Exercise description
Type each record below again, with the same words.

Data
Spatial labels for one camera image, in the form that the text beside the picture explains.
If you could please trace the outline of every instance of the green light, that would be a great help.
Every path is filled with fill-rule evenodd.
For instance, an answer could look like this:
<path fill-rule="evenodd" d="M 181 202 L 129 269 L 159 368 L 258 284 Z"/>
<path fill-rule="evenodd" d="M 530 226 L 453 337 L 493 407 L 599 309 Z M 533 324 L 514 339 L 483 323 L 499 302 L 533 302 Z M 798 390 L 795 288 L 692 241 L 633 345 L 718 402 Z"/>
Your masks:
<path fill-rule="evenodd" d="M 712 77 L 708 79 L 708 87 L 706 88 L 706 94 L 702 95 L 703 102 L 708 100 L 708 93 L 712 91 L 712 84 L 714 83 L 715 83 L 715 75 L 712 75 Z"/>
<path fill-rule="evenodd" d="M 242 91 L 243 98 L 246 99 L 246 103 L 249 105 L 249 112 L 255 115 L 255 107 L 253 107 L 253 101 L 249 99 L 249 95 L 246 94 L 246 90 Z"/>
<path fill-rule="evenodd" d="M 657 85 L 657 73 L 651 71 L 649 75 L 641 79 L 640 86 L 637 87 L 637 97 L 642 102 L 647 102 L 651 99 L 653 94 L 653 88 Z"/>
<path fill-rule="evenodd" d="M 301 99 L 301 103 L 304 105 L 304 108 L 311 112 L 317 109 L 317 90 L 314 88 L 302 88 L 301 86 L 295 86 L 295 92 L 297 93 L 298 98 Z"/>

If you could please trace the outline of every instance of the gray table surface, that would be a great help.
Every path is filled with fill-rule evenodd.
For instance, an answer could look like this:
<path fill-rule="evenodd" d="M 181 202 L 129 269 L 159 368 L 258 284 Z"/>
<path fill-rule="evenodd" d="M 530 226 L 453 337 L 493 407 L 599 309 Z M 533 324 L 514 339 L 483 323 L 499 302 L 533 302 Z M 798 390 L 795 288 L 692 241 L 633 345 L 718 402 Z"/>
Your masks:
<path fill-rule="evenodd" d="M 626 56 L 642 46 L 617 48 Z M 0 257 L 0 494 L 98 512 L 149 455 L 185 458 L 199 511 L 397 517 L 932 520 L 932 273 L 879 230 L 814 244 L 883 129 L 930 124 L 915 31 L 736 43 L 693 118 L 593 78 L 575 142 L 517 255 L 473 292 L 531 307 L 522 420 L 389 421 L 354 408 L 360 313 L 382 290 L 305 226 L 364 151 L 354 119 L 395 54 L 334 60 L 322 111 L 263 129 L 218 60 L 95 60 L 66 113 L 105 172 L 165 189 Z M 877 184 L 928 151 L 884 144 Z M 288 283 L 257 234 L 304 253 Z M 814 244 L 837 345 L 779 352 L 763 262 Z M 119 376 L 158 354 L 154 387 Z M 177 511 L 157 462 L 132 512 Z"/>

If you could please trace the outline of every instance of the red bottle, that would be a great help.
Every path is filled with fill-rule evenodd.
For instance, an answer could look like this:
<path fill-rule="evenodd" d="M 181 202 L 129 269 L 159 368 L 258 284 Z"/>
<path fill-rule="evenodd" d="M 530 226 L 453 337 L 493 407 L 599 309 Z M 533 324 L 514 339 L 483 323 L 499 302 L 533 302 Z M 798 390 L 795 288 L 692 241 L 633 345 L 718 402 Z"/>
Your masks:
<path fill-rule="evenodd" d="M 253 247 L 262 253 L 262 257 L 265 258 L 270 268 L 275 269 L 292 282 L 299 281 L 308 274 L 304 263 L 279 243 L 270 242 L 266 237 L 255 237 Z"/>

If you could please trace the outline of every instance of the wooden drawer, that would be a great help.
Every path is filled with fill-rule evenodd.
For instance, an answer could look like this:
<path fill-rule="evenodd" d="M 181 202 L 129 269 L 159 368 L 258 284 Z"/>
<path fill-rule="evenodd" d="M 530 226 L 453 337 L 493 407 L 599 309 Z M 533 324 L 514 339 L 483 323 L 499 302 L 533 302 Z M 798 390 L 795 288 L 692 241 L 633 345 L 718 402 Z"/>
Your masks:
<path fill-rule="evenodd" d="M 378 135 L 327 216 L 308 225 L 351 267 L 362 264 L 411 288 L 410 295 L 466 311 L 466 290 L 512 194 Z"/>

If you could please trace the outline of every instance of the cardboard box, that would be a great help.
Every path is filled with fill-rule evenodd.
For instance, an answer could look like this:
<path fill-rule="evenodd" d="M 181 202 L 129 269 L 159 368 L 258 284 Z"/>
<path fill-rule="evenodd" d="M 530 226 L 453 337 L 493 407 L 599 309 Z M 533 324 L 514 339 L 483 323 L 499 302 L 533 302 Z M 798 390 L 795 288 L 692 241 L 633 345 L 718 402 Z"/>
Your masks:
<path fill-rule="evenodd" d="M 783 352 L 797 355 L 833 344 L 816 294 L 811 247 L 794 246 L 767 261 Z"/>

Task solution
Spatial labels for one camera image, in the form that the text beside the picture explains.
If you could please trace the outline of every instance of the green light, that would be a great help.
Every path is filled with fill-rule evenodd.
For instance, an answer could look like this:
<path fill-rule="evenodd" d="M 181 202 L 129 269 L 159 368 L 258 284 Z"/>
<path fill-rule="evenodd" d="M 530 226 L 453 337 L 493 407 L 599 309 Z M 533 324 L 514 339 L 483 323 L 499 302 L 533 302 Z M 798 390 L 795 288 L 692 241 L 633 345 L 718 402 Z"/>
Your masks:
<path fill-rule="evenodd" d="M 712 77 L 708 79 L 708 87 L 706 88 L 706 94 L 702 95 L 703 102 L 708 100 L 708 93 L 712 91 L 712 84 L 714 83 L 715 83 L 715 75 L 712 75 Z"/>
<path fill-rule="evenodd" d="M 242 91 L 243 98 L 246 99 L 246 103 L 249 105 L 249 112 L 255 115 L 255 107 L 253 107 L 253 101 L 249 99 L 249 95 L 246 94 L 246 90 Z"/>
<path fill-rule="evenodd" d="M 657 85 L 657 73 L 651 71 L 649 75 L 641 79 L 640 86 L 637 87 L 637 97 L 642 102 L 647 102 L 651 99 L 653 94 L 653 88 Z"/>
<path fill-rule="evenodd" d="M 301 99 L 301 103 L 304 105 L 304 108 L 311 112 L 317 109 L 317 90 L 314 88 L 302 88 L 301 86 L 295 86 L 295 92 L 297 93 L 298 98 Z"/>

If you could please trace the outline of every instance of the gray table surface, that would be a great help.
Every path is filled with fill-rule evenodd.
For instance, an answer could look like this:
<path fill-rule="evenodd" d="M 181 202 L 129 269 L 159 368 L 258 284 Z"/>
<path fill-rule="evenodd" d="M 530 226 L 453 337 L 493 407 L 599 309 Z M 533 324 L 514 339 L 483 323 L 499 302 L 533 302 Z M 798 390 L 795 288 L 692 241 L 633 345 L 718 402 Z"/>
Your masks:
<path fill-rule="evenodd" d="M 626 56 L 642 46 L 617 48 Z M 0 257 L 0 494 L 98 512 L 149 455 L 185 458 L 199 511 L 397 517 L 932 520 L 932 273 L 879 230 L 814 244 L 883 129 L 930 124 L 915 31 L 736 43 L 693 118 L 593 78 L 575 142 L 517 255 L 473 292 L 531 307 L 522 420 L 389 421 L 354 408 L 360 313 L 382 290 L 305 226 L 364 151 L 354 119 L 395 54 L 334 60 L 322 111 L 263 129 L 218 60 L 95 60 L 66 113 L 105 172 L 165 189 Z M 877 184 L 928 151 L 884 144 Z M 288 283 L 257 234 L 304 253 Z M 814 244 L 837 345 L 779 352 L 763 262 Z M 119 376 L 158 354 L 154 387 Z M 177 511 L 157 462 L 132 512 Z"/>

If you could please trace the outline of every instance of the red bottle, that would be a great help.
Every path is filled with fill-rule evenodd.
For instance, an answer could look like this:
<path fill-rule="evenodd" d="M 181 202 L 129 269 L 159 368 L 258 284 Z"/>
<path fill-rule="evenodd" d="M 530 226 L 453 337 L 493 407 L 599 309 Z M 533 324 L 514 339 L 483 323 L 499 302 L 533 302 Z M 798 390 L 795 288 L 692 241 L 633 345 L 718 402 Z"/>
Your masks:
<path fill-rule="evenodd" d="M 253 247 L 262 253 L 262 257 L 265 258 L 270 268 L 275 269 L 292 282 L 299 281 L 308 274 L 304 263 L 279 243 L 270 242 L 266 237 L 255 237 Z"/>

If you could please trace the outline of every instance of the wooden drawer, that would be a great help.
Every path is filled with fill-rule evenodd.
For instance, an answer could look like this:
<path fill-rule="evenodd" d="M 181 202 L 129 269 L 159 368 L 258 284 Z"/>
<path fill-rule="evenodd" d="M 530 226 L 453 337 L 493 407 L 599 309 Z M 533 324 L 514 339 L 483 323 L 499 302 L 533 302 Z M 798 390 L 795 288 L 692 241 L 633 345 L 718 402 Z"/>
Your masks:
<path fill-rule="evenodd" d="M 378 135 L 327 216 L 308 225 L 351 267 L 362 264 L 411 288 L 410 295 L 466 311 L 466 290 L 512 194 Z"/>

If you could please trace the outline of every instance of the cardboard box, that would be a great help.
Every path is filled with fill-rule evenodd.
For instance, an answer could look like this:
<path fill-rule="evenodd" d="M 181 202 L 129 269 L 159 368 L 258 284 Z"/>
<path fill-rule="evenodd" d="M 530 226 L 453 337 L 493 407 L 599 309 Z M 533 324 L 514 339 L 483 323 L 499 302 L 533 302 Z M 798 390 L 795 288 L 692 241 L 633 345 L 718 402 Z"/>
Your masks:
<path fill-rule="evenodd" d="M 783 352 L 797 355 L 833 344 L 816 294 L 811 247 L 794 246 L 767 261 Z"/>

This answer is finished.